Harrison’s name had been only one of four that Birdie hadn’t included in her list of residents who’d died at Sunhaven during the past year. The list had included Kearny Williams’s name because she’d known Carver was investigating his death. The bodies had been exhumed and autopsied under court order. The order had extended to all male Sunhaven fatalities since Birdie’s employment there. There was no other way. The news media had gotten hold of the story and were playing it big. All stops had been pulled and the investigation was roaring ahead. It had taken on a momentum that couldn’t be reversed. Professional reputations and careers were on the line.

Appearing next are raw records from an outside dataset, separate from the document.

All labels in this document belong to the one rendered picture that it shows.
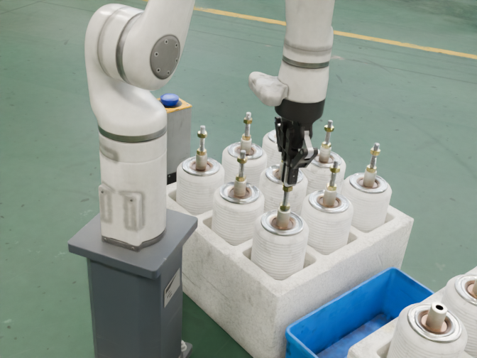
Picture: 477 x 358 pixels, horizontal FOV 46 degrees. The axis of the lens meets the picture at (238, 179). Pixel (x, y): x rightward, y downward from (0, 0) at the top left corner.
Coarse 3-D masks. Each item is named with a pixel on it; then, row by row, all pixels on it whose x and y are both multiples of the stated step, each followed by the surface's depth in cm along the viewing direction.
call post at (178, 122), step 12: (168, 120) 121; (180, 120) 123; (168, 132) 122; (180, 132) 125; (168, 144) 124; (180, 144) 126; (168, 156) 126; (180, 156) 128; (168, 168) 127; (168, 180) 129
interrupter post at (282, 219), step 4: (280, 212) 97; (284, 212) 96; (288, 212) 97; (280, 216) 97; (284, 216) 97; (288, 216) 97; (276, 220) 98; (280, 220) 97; (284, 220) 97; (288, 220) 98; (280, 224) 98; (284, 224) 98
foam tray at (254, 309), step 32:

Carver sat in the cool breeze from McGregor’s new window unit and stared at the streamlined ball of lead. He wondered if a real princess had ever actually killed her father the king that way.

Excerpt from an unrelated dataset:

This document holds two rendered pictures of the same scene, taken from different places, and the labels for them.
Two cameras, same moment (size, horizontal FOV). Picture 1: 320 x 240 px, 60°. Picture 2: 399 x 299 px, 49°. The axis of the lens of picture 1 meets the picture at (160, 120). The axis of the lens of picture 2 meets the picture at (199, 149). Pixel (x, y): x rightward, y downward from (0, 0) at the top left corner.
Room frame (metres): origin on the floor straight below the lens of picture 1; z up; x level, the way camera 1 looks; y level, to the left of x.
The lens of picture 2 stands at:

“Fucking clever, huh?” McGregor said. “Might not have fooled a doctor curious about the actual cause of death, but it’s a damned effective way to kill somebody without visible trace. Good enough so Pauly could sign the death certificate and not worry about being found out, so long as there wasn’t a legitimate autopsy with thorough internal examination. Nothing would even show up in blood, tissue, or hair samples. Puts me in mind of that case in Fort Lauderdale where this one queer kills another by straightening out a wire hanger and running the sharp end up his ass all the way to the vital organs. There was some bleeding there, though. This hot-lead business seals the wound, the M.E. said. Cauterization. Not a drop of blood. Nothing suspicious unless you get inside the body and look hard.”

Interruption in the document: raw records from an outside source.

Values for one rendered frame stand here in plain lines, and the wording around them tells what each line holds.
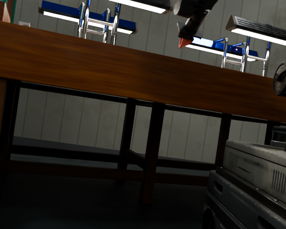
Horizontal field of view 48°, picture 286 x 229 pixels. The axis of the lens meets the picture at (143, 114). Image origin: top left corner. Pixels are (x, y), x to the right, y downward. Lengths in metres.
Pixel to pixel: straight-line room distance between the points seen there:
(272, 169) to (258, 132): 2.98
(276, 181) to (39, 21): 3.29
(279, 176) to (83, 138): 2.93
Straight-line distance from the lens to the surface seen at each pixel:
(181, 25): 1.36
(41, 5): 2.11
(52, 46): 1.19
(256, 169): 1.04
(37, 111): 3.72
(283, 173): 0.89
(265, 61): 2.16
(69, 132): 3.66
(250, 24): 1.89
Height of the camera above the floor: 0.53
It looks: level
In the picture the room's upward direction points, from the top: 8 degrees clockwise

“Nonviolent death in an old-folks’ home,” Carver said. “There wouldn’t be an autopsy unless the family requested one.”
“Exactly. And since the family was suddenly richer than before, they’d let the matter lie. Nobody’d even think the word murder except the heir in on the deal.” McGregor dropped the lump of lead back into its clear plastic bag and deftly sealed the flap. “Hey, you see me on the TV news?”
“Which time?”
“Last night, six o’clock. I gave you a mention.”
“Generous of you,” Carver said. He’d stopped watching television and reading the papers after a week of seeing McGregor skillfully corner credit and limelight for the Sunhaven disclosures. Nobody was better at clouding and rewriting history than McGregor. Dr. Pauly had been found dead from loss of blood in a phone booth; Birdie Reeves had been discovered by paramedics who’d somehow been called to an apartment on Citrus Avenue; and Raffy Ortiz seemed to have wandered into a hole and got stuck. Lieutenant McGregor had been at the right spots at the right times, the essence of his job, and made the appropriate arrests. This because he’d kept his investigation secret, even from his superiors. The superiors knew better than to comment; they could feel McGregor pulling away and knew he’d soon be looking back at them. Their superior.